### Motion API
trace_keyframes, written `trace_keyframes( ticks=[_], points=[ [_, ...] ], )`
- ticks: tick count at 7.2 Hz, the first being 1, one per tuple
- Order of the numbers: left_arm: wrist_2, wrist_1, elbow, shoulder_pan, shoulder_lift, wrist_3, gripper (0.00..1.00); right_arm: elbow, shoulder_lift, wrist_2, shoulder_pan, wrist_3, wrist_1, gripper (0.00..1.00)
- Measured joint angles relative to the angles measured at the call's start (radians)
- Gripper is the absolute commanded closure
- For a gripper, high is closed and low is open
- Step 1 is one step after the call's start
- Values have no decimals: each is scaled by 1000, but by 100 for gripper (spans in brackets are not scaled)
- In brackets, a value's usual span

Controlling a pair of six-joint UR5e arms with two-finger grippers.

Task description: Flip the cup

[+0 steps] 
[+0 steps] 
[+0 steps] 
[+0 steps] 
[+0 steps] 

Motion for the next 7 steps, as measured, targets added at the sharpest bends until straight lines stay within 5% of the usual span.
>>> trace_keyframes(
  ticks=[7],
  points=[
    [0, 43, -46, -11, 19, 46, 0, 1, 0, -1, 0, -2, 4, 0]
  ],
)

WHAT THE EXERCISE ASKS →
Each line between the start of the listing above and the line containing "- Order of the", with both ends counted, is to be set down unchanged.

REPLY →
### Motion API
trace_keyframes, written `trace_keyframes( ticks=[_], points=[ [_, ...] ], )`
- ticks: tick count at 7.2 Hz, the first being 1, one per tuple
- Order of the numbers: left_arm: wrist_2, wrist_1, elbow, shoulder_pan, shoulder_lift, wrist_3, gripper (0.00..1.00); right_arm: elbow, shoulder_lift, wrist_2, shoulder_pan, wrist_3, wrist_1, gripper (0.00..1.00)

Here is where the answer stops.